The NHS is value for money
Compared to other national health systems – and despite much negative media coverage – our NHS comes out well above the average in terms of value for money and delivery of services. A study in 2014 by the Commonwealth Fund, a Washington based foundation ranked the our NHS as first out of 11 developed countries health services with a particularly high score for quality, access and efficiency[i]. The United States, based on a private health care model, costs nearly double that of the UK public health care system and came bottom .
What are the social and economic challenges?
Demographic trends towards an ageing population alongside increasing economic inequalities
There is a mismatch between the design of the NHS and the UK’s health and social care needs and the NHS is confronted by four transitions for which it is ill prepared[i]:
- A demographic transition to an ageing population with a high dependency ratio
- The increasing prevalence of chronic illness and disability with many people suffering two or more chronic condtions
- An economic transition with widening income and wealth inequalities
- A social transition to a public that expects a more responsive and personalised health service
The ageing population of the UK currently bears the brunt of a high burden of chronic disease, mental illness and disability, one that is significantly higher than in other western countries, such as France, the Netherlands, Norway and Sweden. Lifestyle is a major factor with tobacco use, obesity and physical inactivity playing all undermining public health. (The Lancet vol 385 Mar 14 2015: The National Health Service, Value for Money, Value for Many). It is important to note however that re-design should not automatically imply ‘privatisation’ or ‘marketisation’. There are other options – if the present government is willing to look at these.
The funding challenge
The end of tax funded NHS?
In addition to the market model as the ideal model for public services to emulate, successive governments have increasingly moved away from tax based funding of infrastructure projects such as the building of schools and hospitals, and have instead looked to private sector finance. This too, has a short but very troubled history as detailed under the section Policy responses by the present government.

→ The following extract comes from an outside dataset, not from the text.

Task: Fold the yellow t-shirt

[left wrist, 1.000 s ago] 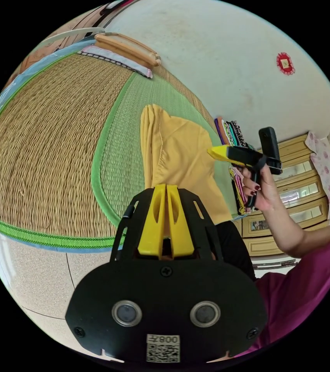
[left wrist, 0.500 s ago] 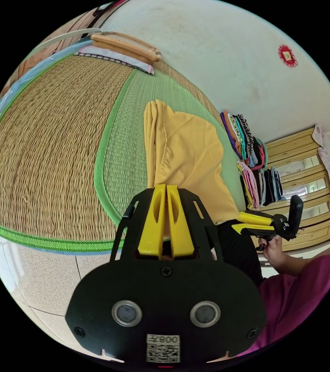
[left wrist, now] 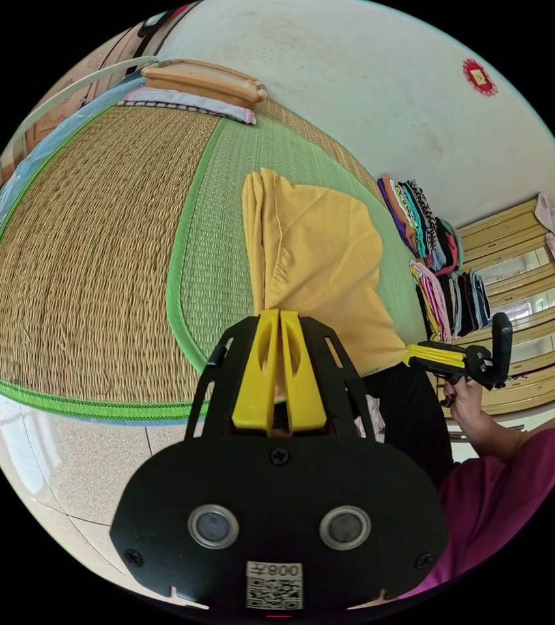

Many policy experts and health professionals have been withering in their judgement of the incessant need to innovate and re-organise the NHS and argue that funding has been mis-directed over three decades of repeated and mostly unproductive organisational re-structuring and ill-conceived financial allocation regimes. One unfortunate outcome has been a hospital-centric NHS in which treating acute episodic illness is rewarded disproportionately more than disease prevention and maintenance of good health. Spending for hospital dominated secondary care has increased in real terms from £49.1 billion in 2003-4 to reach £68.8 billion in 2011-12 (a 40% increase) whereas that for primary care rose only 19.2% from £17.7 billion to £21.6 billion, respectively[Nuffield Trust: Anatomy of Health Spending].
Underfunding of social care
The government and other policy analysts will point out that with an ageing population we cannot afford a National Health Service as it is presently run. However pressures on the health service have been exacerbated by cuts to care spending spending by a fifth in 10 years. Research by the BBC showed that £1,188 was being spent in 2003-4 per person over the age of 65. By 2013-14 that had fallen to £951 once inflation is taken account – a drop of 20% – prompting experts to warn that vulnerable people were being failed. (BBC News 28 Jan 2015)
The consequences of under-investment in public health, primary care, community services and social care are clearly evident: pressure on emergency services an acute hospitals as primary and community services struggle to cope with rising demand.